I'm quite new to nagios (two days now...) and have a couple of (maybe) silly questions. Our environment:
- We're completely on AIX 5.3 ML03
- Compile and installation of Nagios 2.04b went good.
- Ping service and parent/child relationships have successfully been set up.
One thing we are interested in is a consolidated view of permanent hardware errors of our clients. On AIX you use the "errpt" command to get a list of the last error-entries and the "errpt -a" command to get more details. I searched the web and did not find an agent or software capable of sending the latest errpt-entries matching the requirements named above. How do others get hardware errors reported?
If we would find something suitable (or write our own) how could correlation be done? We have up to 10-12 micro partitions per IBM Power5 P570, with shared hardware (e.g. network adapter). We would like to receive only one event per hardware-failure. Right now every affected partition will report its own failure.
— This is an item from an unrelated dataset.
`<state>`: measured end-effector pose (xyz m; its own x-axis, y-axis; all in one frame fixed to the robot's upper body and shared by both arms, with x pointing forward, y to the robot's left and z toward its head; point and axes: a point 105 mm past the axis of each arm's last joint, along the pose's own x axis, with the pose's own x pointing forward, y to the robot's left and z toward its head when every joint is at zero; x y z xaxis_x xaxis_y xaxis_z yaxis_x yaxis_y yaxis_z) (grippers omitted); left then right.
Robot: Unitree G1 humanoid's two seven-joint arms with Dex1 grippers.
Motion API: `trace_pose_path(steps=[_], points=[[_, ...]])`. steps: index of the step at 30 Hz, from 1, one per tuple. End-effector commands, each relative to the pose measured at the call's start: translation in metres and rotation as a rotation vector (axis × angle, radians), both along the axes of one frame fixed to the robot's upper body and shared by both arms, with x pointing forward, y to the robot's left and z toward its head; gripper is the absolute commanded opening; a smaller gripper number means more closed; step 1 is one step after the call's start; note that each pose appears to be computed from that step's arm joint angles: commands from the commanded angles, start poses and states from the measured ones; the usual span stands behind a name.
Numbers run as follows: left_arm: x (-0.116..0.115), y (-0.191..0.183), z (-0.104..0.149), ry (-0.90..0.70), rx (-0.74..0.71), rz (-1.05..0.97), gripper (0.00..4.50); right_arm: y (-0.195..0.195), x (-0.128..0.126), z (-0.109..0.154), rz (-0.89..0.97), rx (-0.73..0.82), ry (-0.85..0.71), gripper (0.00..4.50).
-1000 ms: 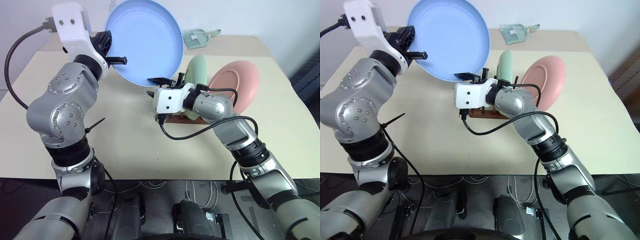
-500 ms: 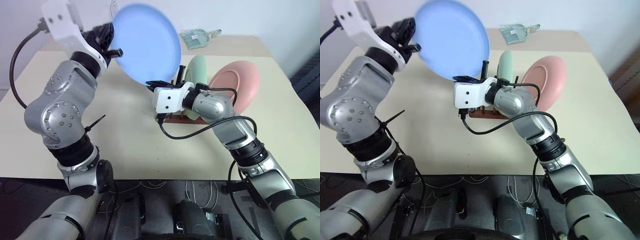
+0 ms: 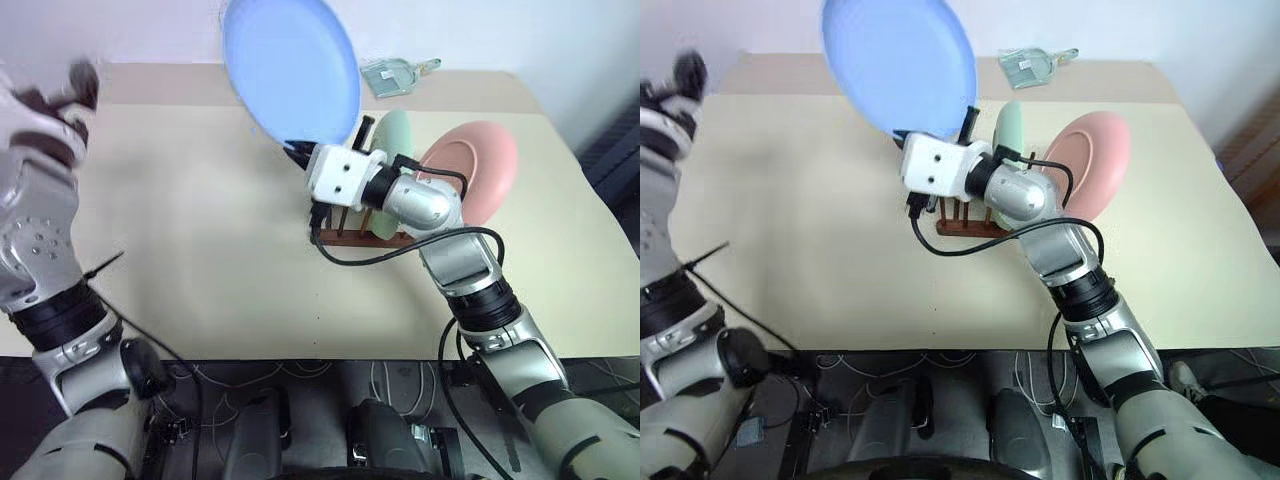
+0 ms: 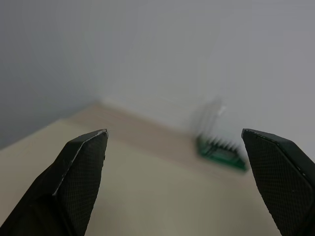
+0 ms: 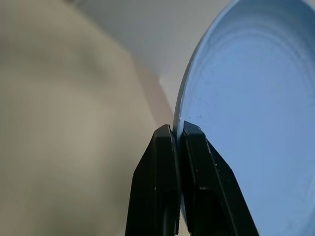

In my understanding Nagios is not capable of doing correlation today so I searched a bit and found SEC (Lightweight Event Correlation). I'm very unsure if it's the right tool and where to place it. Has it to be on the nagios-server itself (my guess) or on every single client.
The correlation logic would be like follows:
Search for errpt events within the last 10 minutes. For every event do remember the hostname and look up in a table the related p570-system. Send the event only once per p570.
Can SEC handle thatlike stuff? How does the connection to Nagios look like?
Best thanks in advance...Kuffi